Strangely enough, in the two weeks or so since my last post, autumn arrived in the Pacific Northwest with the stealth and subtlety of a runaway train. It always amazes me how fast summer ends around here. Growing up on the East Coast, I think of September as a month where you still get to do summer-ish things if you can work them in around your school schedule. Out here, you just wake up one day and suddenly it’s having a hard time getting to 60. Our summer was pretty dry, hot, and smoky out here, so I’m happy to see some cool weather and rainy days. If I’m lucky, I’ll get another hike in around Mount Rainier before the snow starts to fall in the mountains—the fall heather is really something to see. But the year is flying by swiftly!
Okay, on to the next novel in my series of retrospectives: Corsair.
Corsair
Book two in the Blades of the Moonsea trilogy, Corsair picks up the story of Geran Hulmaster a few months after the events in Swordmage. Geran and his family have reestablished a tenuous hold on their ancestral domain after rallying Hulburg to victory over the villains who threatened the town in the previous book, but now Hulburg is menaced by pirate fleets in the Moonsea. Someone’s got to do something about the pirate problem, and naturally that someone is Geran (and his friends). As in Swordmage, Corsair is a story painted on a smaller canvas than the Realms-Shaking Events of The Last Mythal or The War of the Spider Queen, and the plot emerges from Geran’s personal relationships (particularly his ties to his family, and the return of his worst enemy).
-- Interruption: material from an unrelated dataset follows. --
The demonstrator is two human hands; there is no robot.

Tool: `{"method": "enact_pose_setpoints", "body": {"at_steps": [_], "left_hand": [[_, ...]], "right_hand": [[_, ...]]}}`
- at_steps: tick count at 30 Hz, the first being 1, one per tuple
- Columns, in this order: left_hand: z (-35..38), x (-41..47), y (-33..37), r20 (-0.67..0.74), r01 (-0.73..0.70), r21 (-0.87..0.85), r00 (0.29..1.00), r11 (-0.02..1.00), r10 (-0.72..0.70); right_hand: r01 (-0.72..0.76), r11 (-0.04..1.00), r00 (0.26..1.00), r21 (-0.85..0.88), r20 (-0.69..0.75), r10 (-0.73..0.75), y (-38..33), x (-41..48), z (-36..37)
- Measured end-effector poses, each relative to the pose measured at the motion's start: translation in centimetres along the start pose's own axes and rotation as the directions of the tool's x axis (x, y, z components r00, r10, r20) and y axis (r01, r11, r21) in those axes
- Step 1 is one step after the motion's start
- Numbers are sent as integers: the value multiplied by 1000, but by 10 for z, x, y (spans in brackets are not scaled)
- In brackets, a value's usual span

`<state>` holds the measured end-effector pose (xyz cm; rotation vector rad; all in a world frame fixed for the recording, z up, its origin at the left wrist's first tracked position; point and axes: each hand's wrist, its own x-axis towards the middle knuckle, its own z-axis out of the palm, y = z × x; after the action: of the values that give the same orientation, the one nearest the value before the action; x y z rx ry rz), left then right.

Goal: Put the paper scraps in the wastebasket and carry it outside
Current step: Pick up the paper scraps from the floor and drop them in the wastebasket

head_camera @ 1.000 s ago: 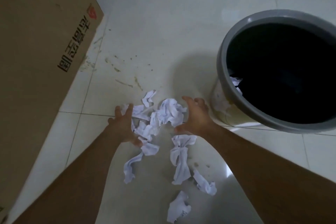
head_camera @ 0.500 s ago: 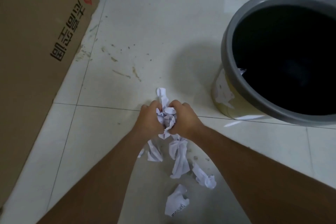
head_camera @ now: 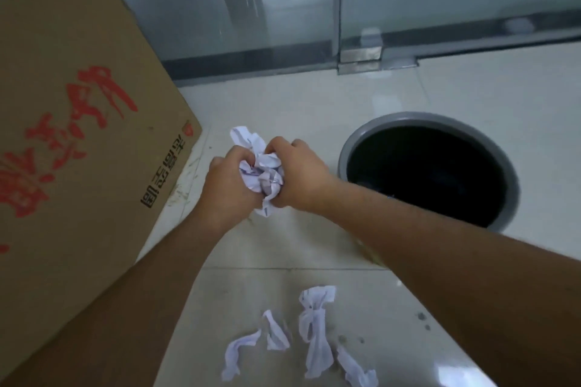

Here’s a little secret about my writing process: I often look for good sources of inspiration that can help me out with the project at hand. For Swordmage, that inspiration was “westerns”—Geran is the long-lost native son returning home to face the cattle baron who’s taken over the town. In Corsair, I tried to bring just a little of the pulp-action fantasy stylings of Edgar Rice Burroughs to the story. There’s a little dash of John Carter or David Innes that comes out in Geran’s efforts to infiltrate the Black Moon pirates and rescue a kidnapped princess (well, a kidnapped romantic interest, anyway).
While I didn’t use anything as mechanical as a character class as a resource for Corsair, I did incorporate another “D&D-ism” as a major plot point: Spelljammer. For the first time in the 3rd Edition or 4th Edition era, a novel touched on Realmspace, spelljamming, and the Tears of Selune. I didn’t necessarily set out to write the only Spelljammer novel of the decade, but as I developed the book’s outline and looked for ways to dial up the Edgar Rice Burroughs factor, the idea of “dialing it up to 11” just appealed more and more to me. My very first project as a staff designer with TSR was the old Spelljammer sourcebook Rock of Bral, and I’d always liked the fantasy-space vibe of the setting. I ran my idea past WotC’s Book Department fully expecting to be shot down, and to my surprise they said, “No, that’s great, you should totally do it.” So I did!
Anyway, Corsair was a lot of fun to write. The characters were definitely beginning to come together, the villains made things *personal*, and I got to write a good sea chase. After all, who doesn’t like pirate stories?